A systematic review of wildfire dynamics in northern Ghana: toward an integrative remote sensing time-series framework for disaster risk management
摘要
Wildfires represent a major environmental and socio-economic challenge in savanna ecosystems, particularly in sub-Saharan Africa, where fire regimes are driven by climatic variability and human activities. In northern Ghana, recurrent wildfires affect vegetation dynamics, soil systems, carbon cycling, and rural livelihoods, yet their integration into disaster risk management (DRM) frameworks remains limited. This study presents a systematic review of wildfire research in northern Ghana and synthesizes existing evidence to propose a conceptual remote sensing (RS) time-series framework for wildfire impact assessment and risk analysis. A total of 37 studies were selected following PRISMA-based screening and evaluated in terms of data sources, analytical methods, and thematic focus. The review highlights the use of multi-source satellite datasets (Landsat, Sentinel-2, MODIS) and key spectral indices, including NDVI, NBR/dNBR, land surface temperature, and net primary productivity.
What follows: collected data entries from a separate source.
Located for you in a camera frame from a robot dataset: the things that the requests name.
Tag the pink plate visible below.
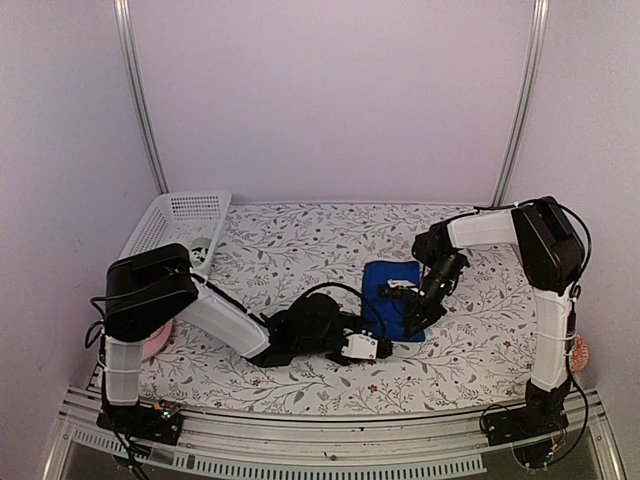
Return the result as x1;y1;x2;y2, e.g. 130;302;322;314
142;321;173;361

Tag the aluminium front rail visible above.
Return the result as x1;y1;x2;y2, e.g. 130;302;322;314
44;387;630;479

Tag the blue towel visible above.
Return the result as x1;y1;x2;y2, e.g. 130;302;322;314
361;260;425;343

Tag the white plastic basket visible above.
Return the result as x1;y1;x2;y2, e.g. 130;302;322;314
120;190;232;278

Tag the aluminium frame post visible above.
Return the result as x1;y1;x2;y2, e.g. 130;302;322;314
113;0;169;194
491;0;550;207

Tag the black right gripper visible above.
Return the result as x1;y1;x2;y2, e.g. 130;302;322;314
403;253;465;339

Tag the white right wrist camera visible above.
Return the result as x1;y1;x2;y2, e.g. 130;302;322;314
377;279;418;299

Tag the orange patterned round object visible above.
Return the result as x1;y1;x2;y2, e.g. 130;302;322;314
569;335;590;373

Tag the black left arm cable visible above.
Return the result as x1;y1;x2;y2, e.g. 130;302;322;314
294;282;389;341

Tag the light green towel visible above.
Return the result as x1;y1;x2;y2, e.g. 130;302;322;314
189;237;215;270

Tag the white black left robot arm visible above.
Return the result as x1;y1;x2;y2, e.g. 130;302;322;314
91;243;379;434

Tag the left aluminium frame post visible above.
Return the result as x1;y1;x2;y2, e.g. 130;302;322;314
113;0;169;194

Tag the right aluminium frame post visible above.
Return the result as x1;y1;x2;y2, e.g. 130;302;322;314
491;0;550;207

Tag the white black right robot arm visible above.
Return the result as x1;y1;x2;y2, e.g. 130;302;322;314
403;196;592;436

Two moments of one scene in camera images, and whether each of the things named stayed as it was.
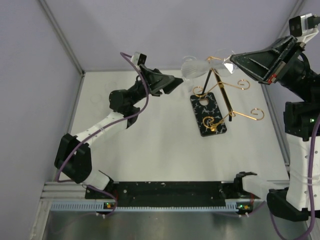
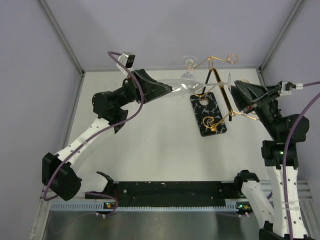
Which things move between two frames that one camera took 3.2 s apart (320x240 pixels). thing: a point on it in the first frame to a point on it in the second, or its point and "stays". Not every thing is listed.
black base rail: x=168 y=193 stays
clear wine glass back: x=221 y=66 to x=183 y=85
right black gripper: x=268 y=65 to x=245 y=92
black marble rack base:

Time-series approaches such as BFAST and LandTrendr are identified as critical tools for detecting wildfire dynamics. The synthesis reveals persistent wildfire activity characterized by spatial heterogeneity, strong dry-season concentration, and non-linear temporal trends. Post-fire recovery is influenced more by soil moisture and ecological conditions than by fire frequency alone. Key limitations include reliance on proxy indicators, coarse-resolution climate data, and limited field validation. To address these gaps, a conceptual RS time-series framework integrating multi-indicator analysis, change detection, and socio-economic vulnerability through multi-criteria decision analysis is proposed. The framework provides a structured basis for future research and policy development, contributing to improved wildfire management and climate adaptation in savanna ecosystems.